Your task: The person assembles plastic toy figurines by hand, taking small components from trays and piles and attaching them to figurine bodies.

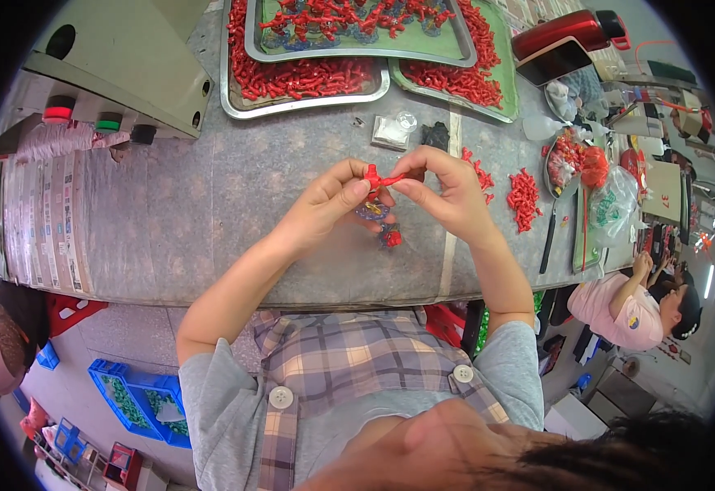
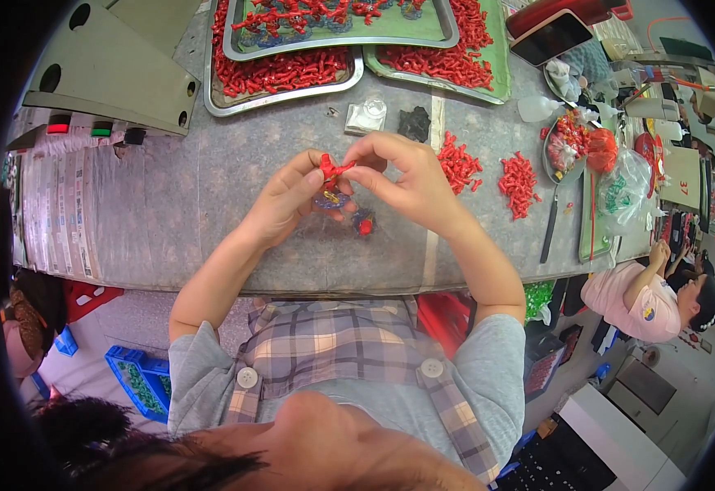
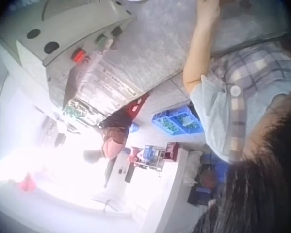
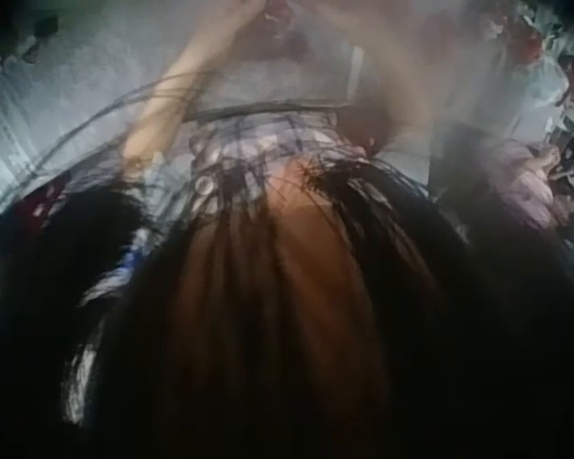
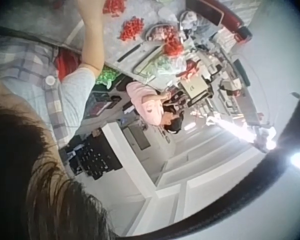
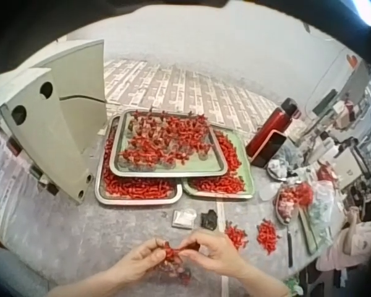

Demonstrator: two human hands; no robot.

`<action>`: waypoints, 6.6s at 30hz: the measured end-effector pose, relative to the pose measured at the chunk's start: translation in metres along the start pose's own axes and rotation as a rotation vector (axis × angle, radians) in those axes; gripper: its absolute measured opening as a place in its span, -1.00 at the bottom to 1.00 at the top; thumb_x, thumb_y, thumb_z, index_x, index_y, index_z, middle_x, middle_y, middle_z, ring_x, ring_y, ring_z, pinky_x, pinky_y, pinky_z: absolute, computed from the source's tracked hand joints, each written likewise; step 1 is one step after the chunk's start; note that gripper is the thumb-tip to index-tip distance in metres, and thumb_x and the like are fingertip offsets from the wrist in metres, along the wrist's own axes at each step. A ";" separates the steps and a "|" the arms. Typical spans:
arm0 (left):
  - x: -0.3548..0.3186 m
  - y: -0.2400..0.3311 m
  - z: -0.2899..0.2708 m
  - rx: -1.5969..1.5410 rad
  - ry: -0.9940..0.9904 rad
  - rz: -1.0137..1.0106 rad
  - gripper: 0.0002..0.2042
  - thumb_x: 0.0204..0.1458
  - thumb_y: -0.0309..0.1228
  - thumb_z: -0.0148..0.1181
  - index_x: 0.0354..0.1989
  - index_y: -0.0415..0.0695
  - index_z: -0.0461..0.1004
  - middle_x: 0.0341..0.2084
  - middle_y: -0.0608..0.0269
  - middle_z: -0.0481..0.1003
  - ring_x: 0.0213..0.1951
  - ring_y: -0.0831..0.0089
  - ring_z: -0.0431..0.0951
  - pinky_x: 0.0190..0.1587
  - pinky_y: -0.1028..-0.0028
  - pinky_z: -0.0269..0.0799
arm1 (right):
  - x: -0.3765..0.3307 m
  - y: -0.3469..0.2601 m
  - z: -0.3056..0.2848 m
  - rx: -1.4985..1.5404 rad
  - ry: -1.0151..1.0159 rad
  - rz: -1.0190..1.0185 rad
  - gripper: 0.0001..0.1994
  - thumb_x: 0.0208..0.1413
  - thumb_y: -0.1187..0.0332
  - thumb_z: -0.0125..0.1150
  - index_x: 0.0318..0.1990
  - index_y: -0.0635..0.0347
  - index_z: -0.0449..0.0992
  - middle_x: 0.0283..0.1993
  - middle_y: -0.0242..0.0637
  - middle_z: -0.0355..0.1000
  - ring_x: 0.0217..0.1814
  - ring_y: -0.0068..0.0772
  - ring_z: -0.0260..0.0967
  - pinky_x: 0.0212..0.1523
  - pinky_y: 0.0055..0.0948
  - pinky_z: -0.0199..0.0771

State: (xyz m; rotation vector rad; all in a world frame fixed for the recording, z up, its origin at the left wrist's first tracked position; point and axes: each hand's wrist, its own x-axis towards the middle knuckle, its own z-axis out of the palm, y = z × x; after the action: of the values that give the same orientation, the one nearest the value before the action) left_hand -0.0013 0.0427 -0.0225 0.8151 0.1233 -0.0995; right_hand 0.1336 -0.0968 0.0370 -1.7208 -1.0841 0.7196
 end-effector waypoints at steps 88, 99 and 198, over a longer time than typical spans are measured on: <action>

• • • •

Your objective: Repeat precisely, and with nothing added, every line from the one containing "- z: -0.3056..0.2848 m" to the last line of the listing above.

Your response:
  - z: -0.3056..0.2848 m
  - rx: -1.4985..1.5404 rad
  - ry: -1.0151..1.0159 rad
  - rz: -1.0190..1.0185 rad
  - gripper: 0.0001..0.1994
  - thumb_x: 0.0208..0.1413
  - thumb_y: -0.1187..0.0332
  - thumb_z: -0.0125..0.1150
  - index_x: 0.0318..0.1990
  - index_y: -0.0635..0.0347
  - index_z: -0.0449..0.0992
  - middle_x: 0.0283..0.1993
  - middle_y: -0.0242..0.0637
  - middle_z: -0.0355..0.1000
  - ring_x: 0.0217..0.1814
  - ring_y: -0.0068..0.0772
  - ring_z: -0.0260..0.0967
  - pinky_x: 0.0212..0.1523
  - pinky_y: 0.0055..0.0948
  - pinky_z: -0.0199..0.0771

State: (xyz m; rotation vector rad; all in a world frame fixed for the recording, z up, its origin at the left wrist's first tracked position; point and axes: each hand's wrist, its own x-axis towards the middle knuckle, its own z-axis out of the palm, y = z × x; after the action: of the values that give the same orientation, the one nearest the value before the action) left_hand -0.0013 0.0427 -0.0225 0.8151 0.1233 -0.0995; right_hand 0.1336 -0.0968 0.0370 -1.7208 -1.0841 0.7196
 end-effector waypoints at steps 88, 99 and 198, over a longer time than typical spans are measured on: <action>

The exercise has been carried out in full.